The top high-performance systems increasingly depend on the use of computational accelerators with technologies like GPGPUs or Intel MIC as the main source of their computational power, creating a challenge for the established methods, algorithms and legacy software, which are tailored to homogeneous CPU-based systems. We aim to develop new algorithms and tools specifically optimized for heterogeneous HPC systems with computational accelerators. Thus the development of applications with high scalability and parallel efficiency, will be facilitated, taking into account the energy use and the overall running costs. They will be usable in distributed environments like HPC Grids or Clouds, providing resilience and fault-tolerance.

3. Methods and services for efficient processing of large amounts of data over high-performance computational clusters

The goal of this task is to enable the researchers to develop novel methods, tools and applications that make use of „Big Data“. 3D digitization methods like tomography and laser scanning are truly developing into a “big data science”, where terabytes of data are routinely recorded. It is realized more and more that analyzing the shape, inner structure and dynamics of both living and manufactured complex systems must involve the intricate relations between processes that occur at different scales, in space and time. In this regard in-situ 3D imaging of dynamic objects is becoming more and more influential.

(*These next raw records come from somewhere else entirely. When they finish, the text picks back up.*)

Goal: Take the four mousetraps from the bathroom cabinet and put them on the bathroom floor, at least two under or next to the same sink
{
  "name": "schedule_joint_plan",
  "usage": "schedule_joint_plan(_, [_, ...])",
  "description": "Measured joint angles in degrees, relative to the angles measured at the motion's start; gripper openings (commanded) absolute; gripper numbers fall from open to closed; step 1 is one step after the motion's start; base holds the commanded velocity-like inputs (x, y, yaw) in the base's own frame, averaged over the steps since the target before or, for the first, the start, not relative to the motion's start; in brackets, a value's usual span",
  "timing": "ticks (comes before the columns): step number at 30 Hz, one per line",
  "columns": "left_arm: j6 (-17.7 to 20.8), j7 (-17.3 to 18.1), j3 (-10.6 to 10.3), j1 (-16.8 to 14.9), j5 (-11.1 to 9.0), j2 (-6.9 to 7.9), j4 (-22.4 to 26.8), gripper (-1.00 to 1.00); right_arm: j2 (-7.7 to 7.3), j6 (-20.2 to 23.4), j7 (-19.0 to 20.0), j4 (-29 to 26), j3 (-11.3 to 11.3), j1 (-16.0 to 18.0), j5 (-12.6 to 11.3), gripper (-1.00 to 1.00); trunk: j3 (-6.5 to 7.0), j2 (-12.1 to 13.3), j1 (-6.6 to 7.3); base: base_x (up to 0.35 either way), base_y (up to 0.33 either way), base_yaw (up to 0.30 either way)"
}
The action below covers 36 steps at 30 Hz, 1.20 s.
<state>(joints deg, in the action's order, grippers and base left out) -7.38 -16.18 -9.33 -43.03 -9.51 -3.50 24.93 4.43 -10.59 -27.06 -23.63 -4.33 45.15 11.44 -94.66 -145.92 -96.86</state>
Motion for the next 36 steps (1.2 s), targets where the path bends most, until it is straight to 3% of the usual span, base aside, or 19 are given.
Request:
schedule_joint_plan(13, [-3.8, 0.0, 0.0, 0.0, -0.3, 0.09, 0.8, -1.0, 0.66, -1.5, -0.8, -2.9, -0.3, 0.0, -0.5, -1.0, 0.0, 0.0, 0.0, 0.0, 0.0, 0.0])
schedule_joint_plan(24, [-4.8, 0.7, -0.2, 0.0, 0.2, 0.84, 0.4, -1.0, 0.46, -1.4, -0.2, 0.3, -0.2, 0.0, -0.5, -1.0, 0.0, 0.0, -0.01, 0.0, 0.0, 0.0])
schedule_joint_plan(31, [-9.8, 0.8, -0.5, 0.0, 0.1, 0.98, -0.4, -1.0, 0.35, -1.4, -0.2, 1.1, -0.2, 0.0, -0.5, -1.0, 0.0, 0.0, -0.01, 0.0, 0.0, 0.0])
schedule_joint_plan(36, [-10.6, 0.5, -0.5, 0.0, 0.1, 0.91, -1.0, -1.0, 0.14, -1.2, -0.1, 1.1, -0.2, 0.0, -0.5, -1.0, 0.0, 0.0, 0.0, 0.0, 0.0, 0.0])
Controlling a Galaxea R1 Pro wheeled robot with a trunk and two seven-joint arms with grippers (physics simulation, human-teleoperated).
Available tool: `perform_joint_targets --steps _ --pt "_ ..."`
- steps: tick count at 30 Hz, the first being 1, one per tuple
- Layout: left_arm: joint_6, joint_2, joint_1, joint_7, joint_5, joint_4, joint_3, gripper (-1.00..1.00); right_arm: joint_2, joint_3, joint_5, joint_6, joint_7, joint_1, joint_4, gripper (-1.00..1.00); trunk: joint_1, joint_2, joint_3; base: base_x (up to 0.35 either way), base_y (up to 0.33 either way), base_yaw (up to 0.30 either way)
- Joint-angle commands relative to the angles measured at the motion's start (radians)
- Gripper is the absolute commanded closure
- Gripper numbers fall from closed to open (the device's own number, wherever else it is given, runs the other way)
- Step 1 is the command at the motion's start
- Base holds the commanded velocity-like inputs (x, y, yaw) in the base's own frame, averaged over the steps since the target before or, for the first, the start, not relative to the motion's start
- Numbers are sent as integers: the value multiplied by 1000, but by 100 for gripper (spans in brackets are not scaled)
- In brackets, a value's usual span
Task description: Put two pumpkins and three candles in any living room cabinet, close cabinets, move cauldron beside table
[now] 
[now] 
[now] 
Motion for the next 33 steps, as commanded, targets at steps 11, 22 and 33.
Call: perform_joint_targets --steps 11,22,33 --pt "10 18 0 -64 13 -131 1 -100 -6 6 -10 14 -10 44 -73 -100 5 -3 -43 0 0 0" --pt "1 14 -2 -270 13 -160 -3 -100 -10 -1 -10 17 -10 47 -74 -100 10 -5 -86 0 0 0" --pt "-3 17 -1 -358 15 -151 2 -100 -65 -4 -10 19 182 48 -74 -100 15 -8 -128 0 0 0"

New methods and scalable algorithms for image reconstruction, denoising and segmentation will be developed and implemented. Special emphasis in this task will be put also on the methods and software tools for processing of dense point clouds and high resolution meshes and textures. Typical areas of applications are materials science, biomedicine, and industry. Particular focus will be put also on facilitating the applicability of digital methods and techniques in sciences and arts. The cultural heritage is chosen as case study for the new developments under this task. In this context, the active interaction with the laboratory for 3D digitalization is forseen. We expect that the advances in 4D digitalization, visualization, data analytics and e-services will greatly impact the progress in this field that is of enormous importance for the study and preservation of the rich cultural heritage of the country. The work under this task will provide to the researchers in this field a specific platform which integrates research domain specific software and services.